Look below for the line holding "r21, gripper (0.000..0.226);" and the line holding "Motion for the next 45". Repeat those two and everything between, exactly.

==== Records to use

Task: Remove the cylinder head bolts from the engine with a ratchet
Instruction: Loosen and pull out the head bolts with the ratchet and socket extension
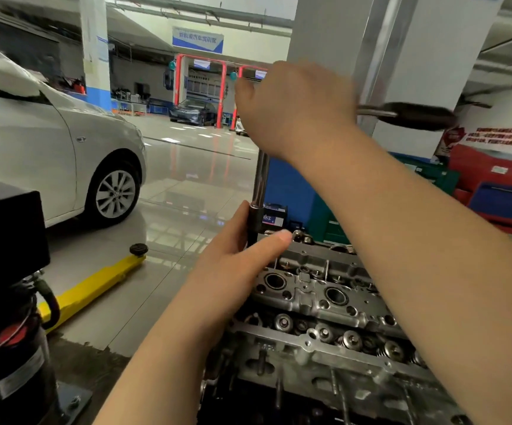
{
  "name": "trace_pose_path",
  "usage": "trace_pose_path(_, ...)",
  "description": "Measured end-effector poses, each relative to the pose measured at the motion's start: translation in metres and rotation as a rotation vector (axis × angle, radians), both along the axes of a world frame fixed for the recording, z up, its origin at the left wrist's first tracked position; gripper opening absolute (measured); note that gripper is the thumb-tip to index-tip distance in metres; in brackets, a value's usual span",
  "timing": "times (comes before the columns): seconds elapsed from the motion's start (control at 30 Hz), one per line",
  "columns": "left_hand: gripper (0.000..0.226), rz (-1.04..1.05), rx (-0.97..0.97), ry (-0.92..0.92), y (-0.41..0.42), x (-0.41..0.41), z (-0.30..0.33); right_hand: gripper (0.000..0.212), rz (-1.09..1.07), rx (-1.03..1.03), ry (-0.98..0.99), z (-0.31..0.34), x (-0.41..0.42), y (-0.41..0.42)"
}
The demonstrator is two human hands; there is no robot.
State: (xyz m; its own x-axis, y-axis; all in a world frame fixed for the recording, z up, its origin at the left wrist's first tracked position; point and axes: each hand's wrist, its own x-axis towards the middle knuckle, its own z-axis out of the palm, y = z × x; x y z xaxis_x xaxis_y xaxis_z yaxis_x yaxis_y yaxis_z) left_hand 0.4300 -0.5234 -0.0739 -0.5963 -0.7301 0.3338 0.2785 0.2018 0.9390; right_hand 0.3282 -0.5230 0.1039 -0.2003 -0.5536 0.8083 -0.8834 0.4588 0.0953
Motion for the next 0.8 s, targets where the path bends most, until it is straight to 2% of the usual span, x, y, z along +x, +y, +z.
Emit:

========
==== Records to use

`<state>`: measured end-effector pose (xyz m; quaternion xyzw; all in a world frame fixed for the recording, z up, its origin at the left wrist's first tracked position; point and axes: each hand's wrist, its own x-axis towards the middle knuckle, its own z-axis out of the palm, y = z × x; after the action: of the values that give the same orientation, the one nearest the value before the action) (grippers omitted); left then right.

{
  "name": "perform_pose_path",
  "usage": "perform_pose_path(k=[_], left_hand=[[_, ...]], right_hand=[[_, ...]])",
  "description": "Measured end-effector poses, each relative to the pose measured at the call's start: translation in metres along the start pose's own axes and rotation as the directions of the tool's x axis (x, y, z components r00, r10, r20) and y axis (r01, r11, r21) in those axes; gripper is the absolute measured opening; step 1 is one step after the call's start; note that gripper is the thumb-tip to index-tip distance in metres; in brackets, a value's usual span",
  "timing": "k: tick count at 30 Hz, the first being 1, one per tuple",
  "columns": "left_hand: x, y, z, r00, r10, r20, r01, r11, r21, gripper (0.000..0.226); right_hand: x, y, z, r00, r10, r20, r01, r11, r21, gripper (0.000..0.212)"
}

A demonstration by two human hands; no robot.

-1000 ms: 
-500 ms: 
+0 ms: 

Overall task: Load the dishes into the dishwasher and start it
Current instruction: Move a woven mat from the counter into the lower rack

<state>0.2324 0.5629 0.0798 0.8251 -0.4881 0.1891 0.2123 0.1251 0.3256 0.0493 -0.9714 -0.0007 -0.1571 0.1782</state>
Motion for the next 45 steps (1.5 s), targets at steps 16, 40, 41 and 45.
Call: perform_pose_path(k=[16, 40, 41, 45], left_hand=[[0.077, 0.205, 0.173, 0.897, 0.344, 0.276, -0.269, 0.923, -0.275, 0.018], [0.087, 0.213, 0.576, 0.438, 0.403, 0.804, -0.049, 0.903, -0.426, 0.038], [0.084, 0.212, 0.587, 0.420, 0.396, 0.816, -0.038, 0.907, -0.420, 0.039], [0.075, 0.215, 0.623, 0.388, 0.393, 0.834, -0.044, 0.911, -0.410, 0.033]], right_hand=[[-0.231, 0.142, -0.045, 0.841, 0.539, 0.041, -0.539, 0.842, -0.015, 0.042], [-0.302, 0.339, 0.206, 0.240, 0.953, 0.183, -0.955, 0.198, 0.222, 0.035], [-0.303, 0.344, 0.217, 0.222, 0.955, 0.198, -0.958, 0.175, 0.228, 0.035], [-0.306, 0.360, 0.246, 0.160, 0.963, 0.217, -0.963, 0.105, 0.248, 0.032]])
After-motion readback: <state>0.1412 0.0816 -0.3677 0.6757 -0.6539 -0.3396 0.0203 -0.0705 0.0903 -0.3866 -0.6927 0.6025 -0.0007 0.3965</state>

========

• Answer section:
  "columns": "left_hand: x, y, z, r00, r10, r20, r01, r11, r21, gripper (0.000..0.226); right_hand: x, y, z, r00, r10, r20, r01, r11, r21, gripper (0.000..0.212)"
}

A demonstration by two human hands; no robot.

-1000 ms: 
-500 ms: 
+0 ms: 

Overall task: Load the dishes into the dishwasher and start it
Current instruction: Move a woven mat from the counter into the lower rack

<state>0.2324 0.5629 0.0798 0.8251 -0.4881 0.1891 0.2123 0.1251 0.3256 0.0493 -0.9714 -0.0007 -0.1571 0.1782</state>
Motion for the next 45 steps (1.5 s), targets at steps 16, 40, 41 and 45.

The response to the exercise is now finished.